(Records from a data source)
%%

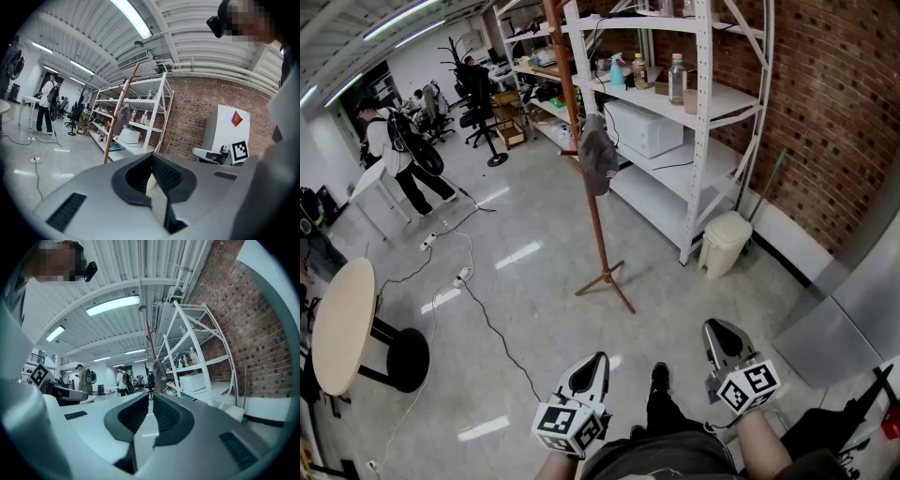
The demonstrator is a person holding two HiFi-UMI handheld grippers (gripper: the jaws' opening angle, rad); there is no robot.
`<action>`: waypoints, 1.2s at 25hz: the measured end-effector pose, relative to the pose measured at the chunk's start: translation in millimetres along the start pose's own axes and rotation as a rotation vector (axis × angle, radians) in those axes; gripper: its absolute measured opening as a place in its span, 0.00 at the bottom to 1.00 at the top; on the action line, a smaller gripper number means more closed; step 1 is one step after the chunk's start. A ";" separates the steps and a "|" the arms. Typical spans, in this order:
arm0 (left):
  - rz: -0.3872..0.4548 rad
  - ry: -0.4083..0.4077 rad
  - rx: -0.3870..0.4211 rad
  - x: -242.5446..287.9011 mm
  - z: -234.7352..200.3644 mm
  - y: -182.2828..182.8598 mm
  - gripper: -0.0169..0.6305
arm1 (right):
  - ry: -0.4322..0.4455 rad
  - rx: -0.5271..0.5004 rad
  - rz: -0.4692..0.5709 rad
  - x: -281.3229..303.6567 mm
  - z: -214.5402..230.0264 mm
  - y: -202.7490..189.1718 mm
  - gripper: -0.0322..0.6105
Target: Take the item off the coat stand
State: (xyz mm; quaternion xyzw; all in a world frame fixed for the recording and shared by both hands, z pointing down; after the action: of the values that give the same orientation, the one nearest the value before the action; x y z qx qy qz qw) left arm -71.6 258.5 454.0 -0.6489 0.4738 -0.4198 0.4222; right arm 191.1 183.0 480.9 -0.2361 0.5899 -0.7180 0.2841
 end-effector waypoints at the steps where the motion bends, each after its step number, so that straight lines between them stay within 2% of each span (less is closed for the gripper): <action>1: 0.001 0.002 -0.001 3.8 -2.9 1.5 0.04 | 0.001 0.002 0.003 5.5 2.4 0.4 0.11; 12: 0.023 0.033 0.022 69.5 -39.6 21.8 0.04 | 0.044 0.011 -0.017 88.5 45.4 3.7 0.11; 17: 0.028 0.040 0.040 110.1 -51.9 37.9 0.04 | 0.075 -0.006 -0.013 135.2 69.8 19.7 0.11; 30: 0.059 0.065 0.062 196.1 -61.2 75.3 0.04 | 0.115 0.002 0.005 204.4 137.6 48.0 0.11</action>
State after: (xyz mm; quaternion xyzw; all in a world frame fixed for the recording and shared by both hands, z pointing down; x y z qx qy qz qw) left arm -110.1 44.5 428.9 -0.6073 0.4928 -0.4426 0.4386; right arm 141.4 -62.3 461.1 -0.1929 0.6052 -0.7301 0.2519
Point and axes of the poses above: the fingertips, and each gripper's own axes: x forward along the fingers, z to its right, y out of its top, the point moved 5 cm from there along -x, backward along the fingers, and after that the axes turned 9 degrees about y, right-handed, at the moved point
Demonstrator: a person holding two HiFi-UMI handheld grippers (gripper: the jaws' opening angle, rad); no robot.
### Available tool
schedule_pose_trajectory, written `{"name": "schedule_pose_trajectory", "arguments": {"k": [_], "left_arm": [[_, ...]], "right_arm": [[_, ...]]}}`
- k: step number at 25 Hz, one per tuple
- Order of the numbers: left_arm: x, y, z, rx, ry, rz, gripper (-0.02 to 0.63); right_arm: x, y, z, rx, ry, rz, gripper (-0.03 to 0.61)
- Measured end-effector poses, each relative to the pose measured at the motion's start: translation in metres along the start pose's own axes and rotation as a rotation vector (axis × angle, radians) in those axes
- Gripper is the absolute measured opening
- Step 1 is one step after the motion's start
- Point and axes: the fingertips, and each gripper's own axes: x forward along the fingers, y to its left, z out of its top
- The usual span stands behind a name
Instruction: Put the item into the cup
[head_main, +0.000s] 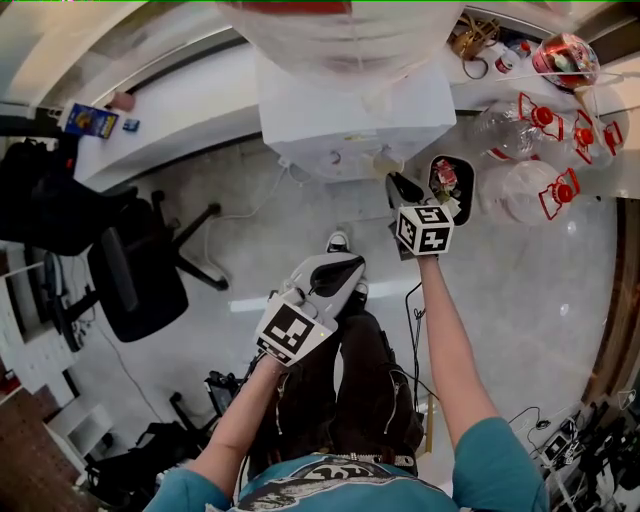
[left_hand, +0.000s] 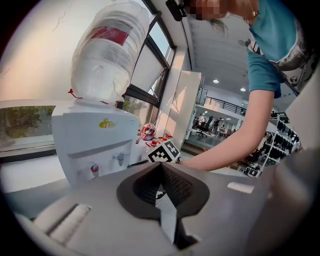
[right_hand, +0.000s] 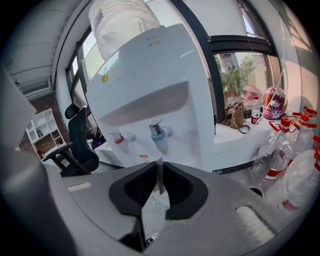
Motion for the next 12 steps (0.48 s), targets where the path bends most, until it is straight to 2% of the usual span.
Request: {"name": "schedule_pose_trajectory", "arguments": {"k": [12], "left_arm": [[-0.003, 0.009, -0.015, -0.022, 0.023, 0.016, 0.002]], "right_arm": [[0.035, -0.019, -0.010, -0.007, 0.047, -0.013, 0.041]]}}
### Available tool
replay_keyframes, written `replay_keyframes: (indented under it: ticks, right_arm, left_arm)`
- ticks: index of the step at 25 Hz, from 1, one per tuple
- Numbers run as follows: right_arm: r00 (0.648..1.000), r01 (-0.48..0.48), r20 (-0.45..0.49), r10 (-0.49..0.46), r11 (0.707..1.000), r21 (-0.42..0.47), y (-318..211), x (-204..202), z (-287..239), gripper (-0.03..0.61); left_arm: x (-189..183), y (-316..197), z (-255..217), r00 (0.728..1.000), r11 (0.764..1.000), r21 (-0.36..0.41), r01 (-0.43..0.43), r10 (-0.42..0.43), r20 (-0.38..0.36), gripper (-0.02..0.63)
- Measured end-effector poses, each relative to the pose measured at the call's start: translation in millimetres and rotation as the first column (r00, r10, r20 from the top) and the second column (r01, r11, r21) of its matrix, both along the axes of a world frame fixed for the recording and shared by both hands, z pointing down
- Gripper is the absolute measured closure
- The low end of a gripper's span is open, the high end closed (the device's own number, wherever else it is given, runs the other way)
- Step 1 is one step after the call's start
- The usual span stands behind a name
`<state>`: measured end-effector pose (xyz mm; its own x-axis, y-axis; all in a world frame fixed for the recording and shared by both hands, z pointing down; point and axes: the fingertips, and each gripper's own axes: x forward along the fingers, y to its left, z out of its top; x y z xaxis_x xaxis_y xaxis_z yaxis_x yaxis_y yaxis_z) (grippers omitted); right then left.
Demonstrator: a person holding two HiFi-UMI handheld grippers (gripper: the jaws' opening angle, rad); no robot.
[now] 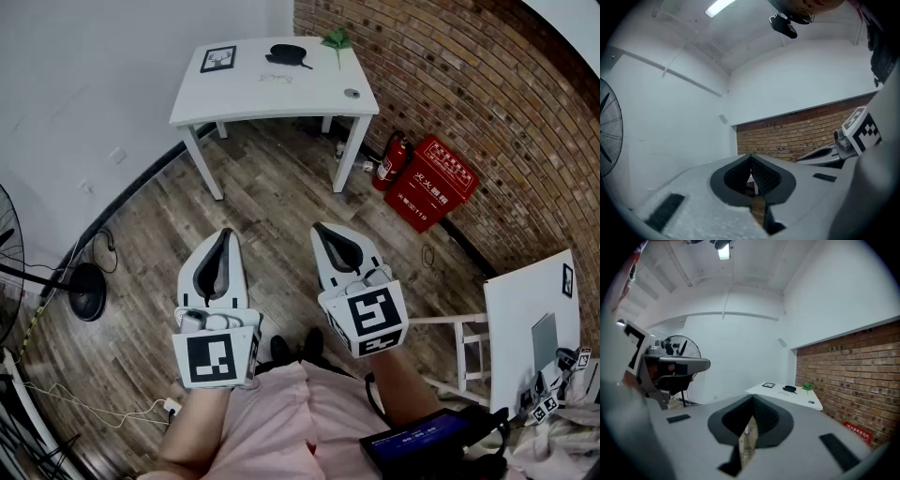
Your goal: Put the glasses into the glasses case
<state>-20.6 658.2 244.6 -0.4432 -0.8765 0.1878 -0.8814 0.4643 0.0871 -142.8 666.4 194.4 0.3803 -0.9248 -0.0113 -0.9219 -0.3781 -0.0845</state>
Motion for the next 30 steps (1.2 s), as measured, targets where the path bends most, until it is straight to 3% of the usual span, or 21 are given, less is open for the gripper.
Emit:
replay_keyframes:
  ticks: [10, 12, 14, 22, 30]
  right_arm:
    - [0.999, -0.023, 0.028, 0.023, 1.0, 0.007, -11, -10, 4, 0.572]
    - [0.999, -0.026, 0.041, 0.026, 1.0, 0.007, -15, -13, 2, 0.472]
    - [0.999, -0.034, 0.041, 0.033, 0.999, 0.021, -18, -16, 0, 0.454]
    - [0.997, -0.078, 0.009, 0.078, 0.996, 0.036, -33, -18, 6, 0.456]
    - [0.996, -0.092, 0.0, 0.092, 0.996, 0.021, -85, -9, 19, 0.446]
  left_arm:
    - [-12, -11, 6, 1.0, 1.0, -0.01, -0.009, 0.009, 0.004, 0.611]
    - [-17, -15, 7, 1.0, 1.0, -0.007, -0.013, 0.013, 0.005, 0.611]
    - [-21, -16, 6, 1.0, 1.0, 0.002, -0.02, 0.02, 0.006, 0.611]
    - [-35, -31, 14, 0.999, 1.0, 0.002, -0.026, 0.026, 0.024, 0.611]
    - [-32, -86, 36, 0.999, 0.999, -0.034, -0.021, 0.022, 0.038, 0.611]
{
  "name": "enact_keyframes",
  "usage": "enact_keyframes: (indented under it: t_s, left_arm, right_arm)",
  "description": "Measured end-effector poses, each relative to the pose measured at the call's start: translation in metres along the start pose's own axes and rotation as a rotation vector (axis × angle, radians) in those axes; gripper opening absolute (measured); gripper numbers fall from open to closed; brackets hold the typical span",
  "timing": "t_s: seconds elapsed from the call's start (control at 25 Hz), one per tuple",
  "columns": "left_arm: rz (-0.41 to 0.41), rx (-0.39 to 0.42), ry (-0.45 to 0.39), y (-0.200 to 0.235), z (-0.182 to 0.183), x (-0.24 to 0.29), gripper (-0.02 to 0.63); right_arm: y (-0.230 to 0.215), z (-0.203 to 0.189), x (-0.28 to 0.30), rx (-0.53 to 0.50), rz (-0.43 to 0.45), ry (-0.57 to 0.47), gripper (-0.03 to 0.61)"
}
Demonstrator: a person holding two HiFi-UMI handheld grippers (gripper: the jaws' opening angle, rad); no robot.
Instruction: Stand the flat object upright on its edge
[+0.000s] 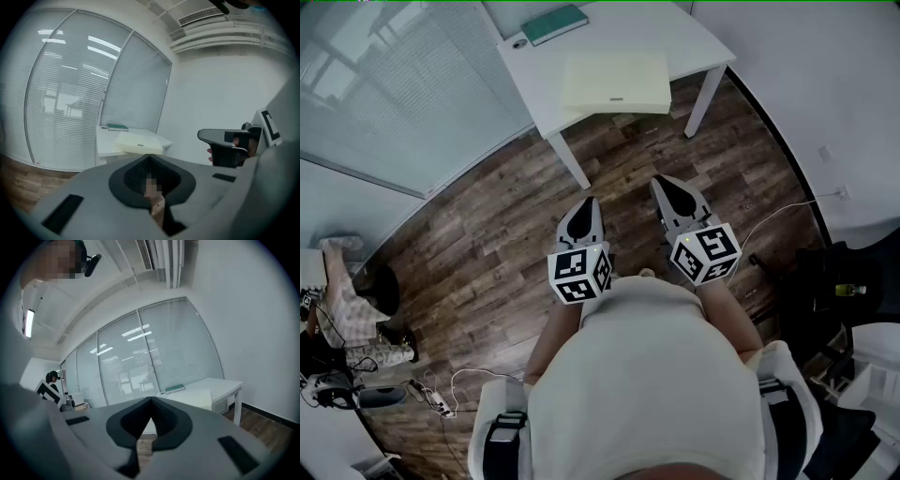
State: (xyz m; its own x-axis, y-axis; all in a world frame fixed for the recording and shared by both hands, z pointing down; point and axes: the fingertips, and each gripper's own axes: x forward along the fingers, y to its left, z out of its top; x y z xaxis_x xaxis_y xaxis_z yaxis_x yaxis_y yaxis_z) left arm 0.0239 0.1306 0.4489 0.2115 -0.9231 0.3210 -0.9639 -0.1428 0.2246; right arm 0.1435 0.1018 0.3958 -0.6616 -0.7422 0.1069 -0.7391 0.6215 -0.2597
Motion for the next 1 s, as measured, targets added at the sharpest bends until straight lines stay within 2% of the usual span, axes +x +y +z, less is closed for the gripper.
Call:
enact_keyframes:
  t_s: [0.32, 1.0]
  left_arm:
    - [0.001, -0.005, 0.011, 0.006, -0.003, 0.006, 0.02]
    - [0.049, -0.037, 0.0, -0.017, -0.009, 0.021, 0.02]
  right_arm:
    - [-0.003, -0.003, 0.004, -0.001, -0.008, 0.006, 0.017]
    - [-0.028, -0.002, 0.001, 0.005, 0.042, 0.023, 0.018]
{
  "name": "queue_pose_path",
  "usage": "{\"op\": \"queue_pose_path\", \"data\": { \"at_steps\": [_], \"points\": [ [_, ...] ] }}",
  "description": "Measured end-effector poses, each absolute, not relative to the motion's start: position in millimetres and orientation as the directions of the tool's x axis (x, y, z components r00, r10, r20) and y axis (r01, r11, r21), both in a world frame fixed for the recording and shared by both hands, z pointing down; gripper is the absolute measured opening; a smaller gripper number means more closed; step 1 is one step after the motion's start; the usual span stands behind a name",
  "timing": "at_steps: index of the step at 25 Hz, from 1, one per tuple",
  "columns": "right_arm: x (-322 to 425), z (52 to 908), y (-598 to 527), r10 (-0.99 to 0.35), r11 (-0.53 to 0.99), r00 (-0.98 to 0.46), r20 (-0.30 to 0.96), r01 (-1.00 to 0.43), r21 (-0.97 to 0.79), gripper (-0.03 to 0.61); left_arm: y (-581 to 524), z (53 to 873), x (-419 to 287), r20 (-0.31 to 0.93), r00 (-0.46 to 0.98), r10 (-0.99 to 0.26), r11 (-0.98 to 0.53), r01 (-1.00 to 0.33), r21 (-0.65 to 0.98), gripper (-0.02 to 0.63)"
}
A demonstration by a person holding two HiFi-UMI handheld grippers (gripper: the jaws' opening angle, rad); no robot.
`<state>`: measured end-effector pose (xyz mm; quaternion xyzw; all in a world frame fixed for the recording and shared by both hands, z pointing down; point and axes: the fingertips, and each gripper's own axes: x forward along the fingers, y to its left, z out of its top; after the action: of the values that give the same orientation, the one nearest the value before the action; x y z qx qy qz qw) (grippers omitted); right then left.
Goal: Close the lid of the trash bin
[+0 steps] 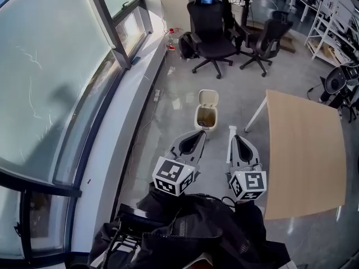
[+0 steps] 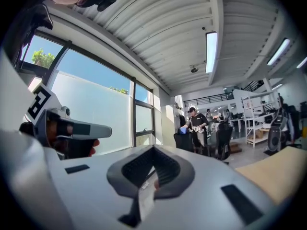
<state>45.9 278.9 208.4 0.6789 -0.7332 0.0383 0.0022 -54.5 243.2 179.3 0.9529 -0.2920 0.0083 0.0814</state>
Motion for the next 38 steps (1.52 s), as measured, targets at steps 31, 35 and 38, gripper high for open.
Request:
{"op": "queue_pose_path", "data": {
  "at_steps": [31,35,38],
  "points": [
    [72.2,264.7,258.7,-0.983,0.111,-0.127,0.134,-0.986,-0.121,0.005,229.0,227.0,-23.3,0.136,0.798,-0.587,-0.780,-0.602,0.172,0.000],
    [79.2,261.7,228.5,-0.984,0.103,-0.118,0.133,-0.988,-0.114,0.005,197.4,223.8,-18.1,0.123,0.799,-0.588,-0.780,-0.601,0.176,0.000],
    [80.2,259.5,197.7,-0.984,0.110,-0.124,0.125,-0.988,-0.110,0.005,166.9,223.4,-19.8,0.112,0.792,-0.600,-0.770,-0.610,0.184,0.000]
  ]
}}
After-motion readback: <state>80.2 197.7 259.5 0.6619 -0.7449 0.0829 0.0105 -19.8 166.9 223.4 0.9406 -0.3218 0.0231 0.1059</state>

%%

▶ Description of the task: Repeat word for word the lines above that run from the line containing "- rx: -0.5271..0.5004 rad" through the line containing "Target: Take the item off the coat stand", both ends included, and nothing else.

▶ Exercise result:
  - rx: -0.5271..0.5004 rad
  - rz: -0.4692..0.5709 rad
  - x: -281.3229..303.6567 mm
  - z: -214.5402..230.0264 mm
  - y: -202.7490..189.1718 mm
  - gripper: -0.0322..0.6105
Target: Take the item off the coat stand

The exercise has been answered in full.